Concepts

What is a Datadot

Datadots, commits, subdots, branches, pushing & pulling.

Want to try the examples here without installing Dotmesh? Try running the commands in our online learning environment.

Datadots

A Datadot allows you to capture your application’s state and treat it like a git repo.

A simple example is to start a PostgreSQL container using a Datadot called myapp:

docker run -d --volume-driver dm \
    -v myapp:/var/lib/postgresql/data --name postgres postgres:9.6.6

This creates a datadot called myapp, creates the writeable filesystem for the default master branch in that datadot, mounts the writeable filesystem for the master branch into /var/lib/postgresql/data in the postgres container, and starts the postgres container, like this:

myapp dot with master branch and postgres container's /data volume attached

First, switch to it, which, like cd‘ing into a git repo, makes it the “current” dot – the dot which later dm commands will operate on by default:

dm switch myapp

You can then see the dm list output:

dm list
  DOT      BRANCH  SERVER   CONTAINERS  SIZE       COMMITS  DIRTY
* myapp    master  a1b2c3d  /postgres   40.82 MiB  0        40.82 MiB

The current branch is shown in the BRANCH column and the current dot is marked with a * in the dm list output.

For more information on what all of the columns mean, see the CLI Reference.

Commits

You can commit a datadot by running:

dm commit -m "empty state"

This creates a commit: a point-in-time snapshot of the state of the filesystem on the current branch for the current dot.
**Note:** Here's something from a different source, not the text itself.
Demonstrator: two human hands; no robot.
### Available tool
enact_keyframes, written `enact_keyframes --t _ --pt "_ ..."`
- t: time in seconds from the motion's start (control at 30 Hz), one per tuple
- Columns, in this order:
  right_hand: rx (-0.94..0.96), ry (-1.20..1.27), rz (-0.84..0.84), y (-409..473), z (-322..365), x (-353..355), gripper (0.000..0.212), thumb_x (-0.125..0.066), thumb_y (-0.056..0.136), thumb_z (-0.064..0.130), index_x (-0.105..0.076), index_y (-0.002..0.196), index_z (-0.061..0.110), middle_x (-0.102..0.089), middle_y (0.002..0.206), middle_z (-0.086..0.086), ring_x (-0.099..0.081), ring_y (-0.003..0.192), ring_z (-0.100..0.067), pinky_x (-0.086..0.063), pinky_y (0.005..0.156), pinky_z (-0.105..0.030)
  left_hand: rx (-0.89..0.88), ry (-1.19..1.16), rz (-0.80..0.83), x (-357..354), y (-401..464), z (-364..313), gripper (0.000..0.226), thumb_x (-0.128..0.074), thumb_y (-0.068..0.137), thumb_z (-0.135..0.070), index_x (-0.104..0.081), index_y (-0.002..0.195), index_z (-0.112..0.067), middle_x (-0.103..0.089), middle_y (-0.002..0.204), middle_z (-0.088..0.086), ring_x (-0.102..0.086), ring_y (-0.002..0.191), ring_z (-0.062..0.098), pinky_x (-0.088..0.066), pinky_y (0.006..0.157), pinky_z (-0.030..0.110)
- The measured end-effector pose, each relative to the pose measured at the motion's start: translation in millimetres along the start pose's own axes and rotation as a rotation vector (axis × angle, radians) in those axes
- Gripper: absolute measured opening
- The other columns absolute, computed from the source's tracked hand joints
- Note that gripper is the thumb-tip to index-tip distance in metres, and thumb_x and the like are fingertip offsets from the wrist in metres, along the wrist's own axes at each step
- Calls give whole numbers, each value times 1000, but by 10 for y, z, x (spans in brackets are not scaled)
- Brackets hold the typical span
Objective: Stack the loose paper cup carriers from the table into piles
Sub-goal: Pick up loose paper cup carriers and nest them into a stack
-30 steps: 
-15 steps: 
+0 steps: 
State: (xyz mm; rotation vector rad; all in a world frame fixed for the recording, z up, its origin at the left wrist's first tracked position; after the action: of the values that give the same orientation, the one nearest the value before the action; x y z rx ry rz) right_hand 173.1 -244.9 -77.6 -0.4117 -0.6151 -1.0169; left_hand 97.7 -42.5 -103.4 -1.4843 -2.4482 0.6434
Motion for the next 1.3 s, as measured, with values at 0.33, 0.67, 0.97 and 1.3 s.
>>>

Suppose PostgreSQL then writes some data to the docker volume. You can then capture this new state in another commit with:

dm commit -m "some data"

There will then be two commits, frozen point-in-time snapshots, that were created from the state of the master branch at the point in time when they were created:

two commits on the master branch

You can confirm this in the output of:

dm log
commit 7f8c7cb6-c925-44b4-5a65-bcbf05a1da39
Author: admin
Date: 1517055060834886217

    empty state

commit 435a520f-d01e-4bda-70e0-fc42e2043634
Author: admin
Date: 1517055069443640226

    some data

Consistency

Commits are made immediately and atomically: they are “consistent snapshots” in the sense used in the PostgreSQL documentation.

It’s safe to create a commit while a database is running as long as the database supports recovering from a power outage.

Rollback

Given the example above, you can roll back to the first commit with:

dm reset --hard HEAD^

HEAD^ means “one commit before the latest commit on the current branch”. You can also do dm log and refer to commits by id.

Note that rolling back stops the containers using a branch before the rollback, and starts them again afterwards. Otherwise, the database would be confused by its data directory changing “under its feet”.

Note also that a rollback is destructive – the commits after the commit that is rolled back to are irretrievably destroyed.

Subdots

Microservices applications often have more than one stateful component, e.g. databases, caches and queues. A datadot can capture all of those states in a single, atomic and consistent commit.

A datadot should be named after your application: myapp2.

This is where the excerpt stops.